TASK PROMPT:
Scan the entries below and return each line that contains "electrical".

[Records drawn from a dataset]
______
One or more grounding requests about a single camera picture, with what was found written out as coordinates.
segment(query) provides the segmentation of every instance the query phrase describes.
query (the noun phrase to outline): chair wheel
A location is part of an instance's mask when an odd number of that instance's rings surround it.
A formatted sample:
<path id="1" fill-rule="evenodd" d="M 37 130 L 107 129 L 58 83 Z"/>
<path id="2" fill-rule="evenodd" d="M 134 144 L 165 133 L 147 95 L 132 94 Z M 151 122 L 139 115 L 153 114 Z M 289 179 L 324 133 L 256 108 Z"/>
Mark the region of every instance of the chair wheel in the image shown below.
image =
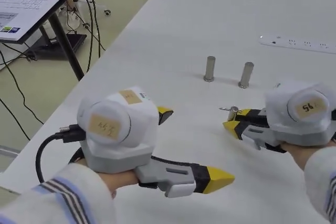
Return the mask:
<path id="1" fill-rule="evenodd" d="M 111 15 L 111 11 L 110 10 L 104 10 L 104 13 L 106 16 L 110 16 Z"/>

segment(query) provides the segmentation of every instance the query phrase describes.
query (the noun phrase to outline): electrical outlet
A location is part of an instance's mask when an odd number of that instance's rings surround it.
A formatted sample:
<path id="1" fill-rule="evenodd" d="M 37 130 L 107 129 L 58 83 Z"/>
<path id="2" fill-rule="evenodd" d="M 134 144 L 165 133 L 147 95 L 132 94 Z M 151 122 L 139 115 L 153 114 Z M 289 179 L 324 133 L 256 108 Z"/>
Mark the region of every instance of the electrical outlet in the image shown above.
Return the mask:
<path id="1" fill-rule="evenodd" d="M 326 52 L 336 54 L 336 43 L 315 42 L 313 40 L 289 38 L 286 36 L 263 35 L 259 38 L 259 43 L 266 46 L 286 47 L 316 52 Z"/>

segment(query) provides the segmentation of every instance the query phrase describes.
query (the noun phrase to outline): white sleeve
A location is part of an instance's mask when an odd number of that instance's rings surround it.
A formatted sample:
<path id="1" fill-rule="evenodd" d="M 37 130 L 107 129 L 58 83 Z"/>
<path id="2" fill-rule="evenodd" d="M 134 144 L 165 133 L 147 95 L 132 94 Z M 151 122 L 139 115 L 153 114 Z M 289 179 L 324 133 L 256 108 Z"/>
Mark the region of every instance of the white sleeve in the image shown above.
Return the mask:
<path id="1" fill-rule="evenodd" d="M 304 168 L 307 194 L 317 212 L 336 224 L 336 147 L 315 152 Z"/>
<path id="2" fill-rule="evenodd" d="M 116 223 L 111 193 L 91 169 L 69 164 L 0 210 L 1 224 Z"/>

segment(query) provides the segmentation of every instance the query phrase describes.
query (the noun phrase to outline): gray gripper handle
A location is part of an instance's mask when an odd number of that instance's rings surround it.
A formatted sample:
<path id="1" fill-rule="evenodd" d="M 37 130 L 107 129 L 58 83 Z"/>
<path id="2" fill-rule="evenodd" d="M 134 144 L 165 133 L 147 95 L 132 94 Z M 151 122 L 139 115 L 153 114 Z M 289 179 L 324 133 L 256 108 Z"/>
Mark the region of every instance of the gray gripper handle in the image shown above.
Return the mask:
<path id="1" fill-rule="evenodd" d="M 172 190 L 176 185 L 194 185 L 195 179 L 190 166 L 175 165 L 151 159 L 146 165 L 138 166 L 134 169 L 139 181 L 143 184 L 157 183 L 159 189 L 165 192 L 166 197 L 181 197 L 190 195 L 181 192 L 174 194 Z"/>

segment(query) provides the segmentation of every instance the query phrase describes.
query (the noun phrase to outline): metal peg
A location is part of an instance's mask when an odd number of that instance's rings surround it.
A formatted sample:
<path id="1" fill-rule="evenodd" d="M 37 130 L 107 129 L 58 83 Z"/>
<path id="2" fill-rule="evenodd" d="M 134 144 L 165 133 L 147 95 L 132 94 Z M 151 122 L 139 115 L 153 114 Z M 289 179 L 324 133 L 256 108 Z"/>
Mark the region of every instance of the metal peg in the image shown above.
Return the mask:
<path id="1" fill-rule="evenodd" d="M 214 69 L 215 69 L 216 57 L 208 56 L 206 61 L 206 70 L 204 80 L 207 82 L 212 82 L 214 80 Z"/>
<path id="2" fill-rule="evenodd" d="M 248 88 L 254 64 L 252 62 L 245 63 L 242 78 L 238 82 L 238 86 L 242 89 Z"/>
<path id="3" fill-rule="evenodd" d="M 239 112 L 239 109 L 236 106 L 232 106 L 230 109 L 227 109 L 227 108 L 219 108 L 219 109 L 229 111 L 229 116 L 227 117 L 227 121 L 233 121 L 236 118 L 237 113 Z"/>

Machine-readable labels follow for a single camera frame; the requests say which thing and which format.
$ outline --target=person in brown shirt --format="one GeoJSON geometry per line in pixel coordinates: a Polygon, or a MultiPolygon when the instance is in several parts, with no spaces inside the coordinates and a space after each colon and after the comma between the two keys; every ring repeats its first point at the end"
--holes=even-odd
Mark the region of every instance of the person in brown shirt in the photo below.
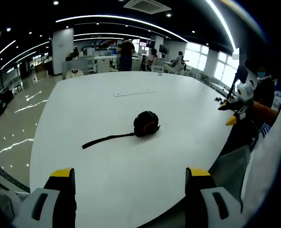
______
WRITTEN ANSWER:
query (the noun phrase to outline): electrical outlet
Mark the region of every instance of the electrical outlet in the image shown above.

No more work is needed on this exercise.